O ex-príncipe Andrew está sendo investigado por possíveis crimes sexuais em residências reais; A polícia apelou para que as “vítimas sobreviventes” se apresentassem na sexta-feira.
Os investigadores querem falar com uma mulher que afirma que Jeffrey Epstein a enviou para fazer sexo com Andrew “para fins sexuais” em 2010, quando ela tinha 20 anos, no Royal Lodge, sua antiga casa.
A polícia de Thames Valley contatou seu advogado, mas ainda não iniciou uma investigação criminal, de acordo com o vice-chefe da polícia Oliver Wright.
Os policiais também farão um apelo para que quaisquer possíveis vítimas sobreviventes se apresentem ainda na sexta-feira.
“Conversamos com o representante legal da mulher para confirmar que se a mulher desejar denunciar isso à polícia, isso será levado a sério e tratado com cuidado, sensibilidade e respeito pela sua privacidade e direito ao anonimato”, disse Wright.
Wright disse que os policiais “apresentar-se-ão e falarão conosco quando se sentirem prontos e capazes”, e ouvirão e investigarão.
As últimas alegações são a primeira vez que uma acusadora de Epstein afirma ter feito sexo com Andrew na residência real.
A polícia está a ampliar a sua investigação sobre o mandato de Andrew como embaixador comercial do Reino Unido entre 2001 e 2011, e também está a investigar alegações de fraude, corrupção, intimidação e perversão do curso da justiça.
O ex-membro da realeza foi preso em fevereiro por alegações de suspeita de má conduta em cargos públicos, um crime que acarreta pena máxima de prisão perpétua no Reino Unido.
“As pessoas pensam erroneamente que estamos perante um crime baseado em finanças, mas isso não poderia estar mais longe da verdade”, disse um investigador. a fonte disse à Sky News.
“Abrange má conduta em cargos públicos, crimes sexuais, fraude, corrupção, perversão do curso da justiça e muitas outras questões.
“Temos uma perspectiva muito mais ampla.

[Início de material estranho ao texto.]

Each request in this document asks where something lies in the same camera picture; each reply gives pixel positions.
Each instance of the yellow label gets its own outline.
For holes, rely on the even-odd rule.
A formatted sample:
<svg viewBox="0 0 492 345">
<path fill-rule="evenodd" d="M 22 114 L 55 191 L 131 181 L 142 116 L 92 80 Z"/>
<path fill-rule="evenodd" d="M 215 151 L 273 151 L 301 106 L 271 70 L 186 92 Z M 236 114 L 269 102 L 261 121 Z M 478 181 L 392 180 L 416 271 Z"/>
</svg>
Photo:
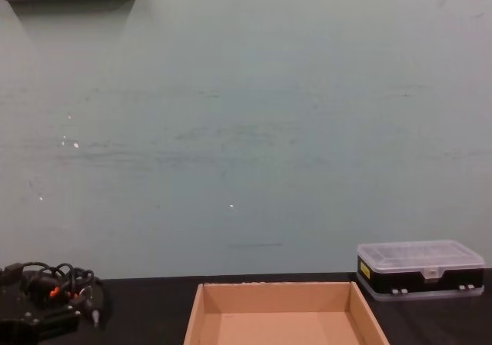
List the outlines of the yellow label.
<svg viewBox="0 0 492 345">
<path fill-rule="evenodd" d="M 361 271 L 366 275 L 368 279 L 371 279 L 371 270 L 367 268 L 364 262 L 361 260 Z"/>
</svg>

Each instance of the table surface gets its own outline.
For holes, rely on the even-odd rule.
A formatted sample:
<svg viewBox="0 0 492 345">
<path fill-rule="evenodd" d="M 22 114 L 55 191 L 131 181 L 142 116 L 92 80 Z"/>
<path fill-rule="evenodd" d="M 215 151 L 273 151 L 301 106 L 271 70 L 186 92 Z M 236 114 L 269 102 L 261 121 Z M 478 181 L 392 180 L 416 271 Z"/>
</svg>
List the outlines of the table surface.
<svg viewBox="0 0 492 345">
<path fill-rule="evenodd" d="M 491 345 L 492 270 L 485 277 L 480 297 L 384 303 L 362 292 L 391 345 Z M 349 280 L 355 280 L 353 273 L 107 280 L 113 310 L 106 328 L 81 323 L 77 333 L 42 345 L 182 345 L 195 291 L 204 282 Z"/>
</svg>

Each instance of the box latch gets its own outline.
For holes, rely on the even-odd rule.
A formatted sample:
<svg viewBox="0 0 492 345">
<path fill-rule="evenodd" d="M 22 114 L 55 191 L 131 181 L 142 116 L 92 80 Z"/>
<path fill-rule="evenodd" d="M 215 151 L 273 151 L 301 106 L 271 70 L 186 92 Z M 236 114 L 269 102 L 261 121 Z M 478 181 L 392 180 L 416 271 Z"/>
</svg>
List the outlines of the box latch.
<svg viewBox="0 0 492 345">
<path fill-rule="evenodd" d="M 439 281 L 441 272 L 438 267 L 425 267 L 422 271 L 425 282 Z"/>
</svg>

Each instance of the light green wall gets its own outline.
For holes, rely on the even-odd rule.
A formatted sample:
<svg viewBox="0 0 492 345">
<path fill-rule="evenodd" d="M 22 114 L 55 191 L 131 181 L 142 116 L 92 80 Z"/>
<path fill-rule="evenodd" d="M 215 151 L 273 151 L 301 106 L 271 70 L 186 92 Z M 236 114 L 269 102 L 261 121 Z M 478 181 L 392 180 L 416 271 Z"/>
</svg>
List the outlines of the light green wall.
<svg viewBox="0 0 492 345">
<path fill-rule="evenodd" d="M 359 243 L 439 238 L 492 260 L 491 7 L 0 2 L 0 265 L 353 270 Z"/>
</svg>

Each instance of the box compartment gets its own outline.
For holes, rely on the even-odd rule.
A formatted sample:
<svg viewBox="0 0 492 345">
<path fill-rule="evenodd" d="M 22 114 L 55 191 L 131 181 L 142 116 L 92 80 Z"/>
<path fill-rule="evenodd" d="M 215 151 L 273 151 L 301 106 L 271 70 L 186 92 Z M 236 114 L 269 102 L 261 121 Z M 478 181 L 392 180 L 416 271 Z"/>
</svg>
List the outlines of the box compartment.
<svg viewBox="0 0 492 345">
<path fill-rule="evenodd" d="M 184 345 L 388 345 L 356 283 L 204 284 Z"/>
</svg>

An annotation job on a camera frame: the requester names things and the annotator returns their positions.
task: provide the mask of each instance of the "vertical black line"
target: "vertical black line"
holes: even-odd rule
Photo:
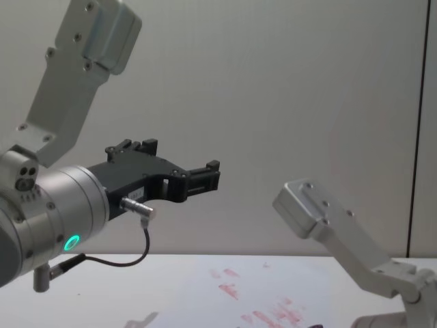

Estamos investigando todos os aspectos e iremos aonde as evidências nos levarem”.
Depois que Andrew foi preso, sua casa em Sandringham Manor, no leste da Inglaterra, e o Royal Lodge em Berkshire foram revistados.
Wright disse que a investigação “é necessariamente extremamente abrangente e levará tempo”.
“Não haverá investigação rápida de forma alguma.”
“Existem vários aspectos da suposta má conduta que a investigação está examinando, por isso estamos conversando com diversas testemunhas”, disse Wright, que não mencionou o nome de Mountbatten-Windsor, como é habitual na Grã-Bretanha antes de alguém ser acusado.
O desenvolvimento bombástico ocorreu depois que foi revelado que a falecida mãe de Andrew, a Rainha Elizabeth, estava “muito interessada” em receber o cargo de embaixadora comercial.
“A Rainha deseja que o Duque de York assuma um papel significativo na promoção do interesse nacional”, escreveu o chefe do órgão comercial britânico em uma carta publicada quinta-feira pelo governo do Reino Unido sobre a nomeação do ex-real.
Outro documento, um memorando do governo enviado ao pessoal comercial do Reino Unido em todo o mundo, diz que “o alto perfil público de Sua Alteza Real” exigirá “uma gestão cuidadosa e por vezes dura dos meios de comunicação social”, referindo-se a Andrew.
O secretário de Comércio do Reino Unido, Chris Bryant, disse que não havia evidências de um processo formal de revisão antes da nomeação de Andrew.
“E não há evidências de que isso tenha sido sequer considerado”, disse ele.
“Isso é compreensível, pois esta nova nomeação foi uma continuação do envolvimento da família real na promoção comercial e de investimentos após a decisão do Duque de Kent de renunciar ao cargo de Vice-Presidente do Conselho de Comércio Exterior.”
Andrew foi forçado a renunciar ao seu cargo devido a preocupações sobre as suas ligações a figuras duvidosas na Líbia e no Azerbaijão.
Andrew ainda é o oitavo na linha de sucessão ao trono britânico, mas foi destituído de seus títulos reais pelo rei Charles em outubro passado.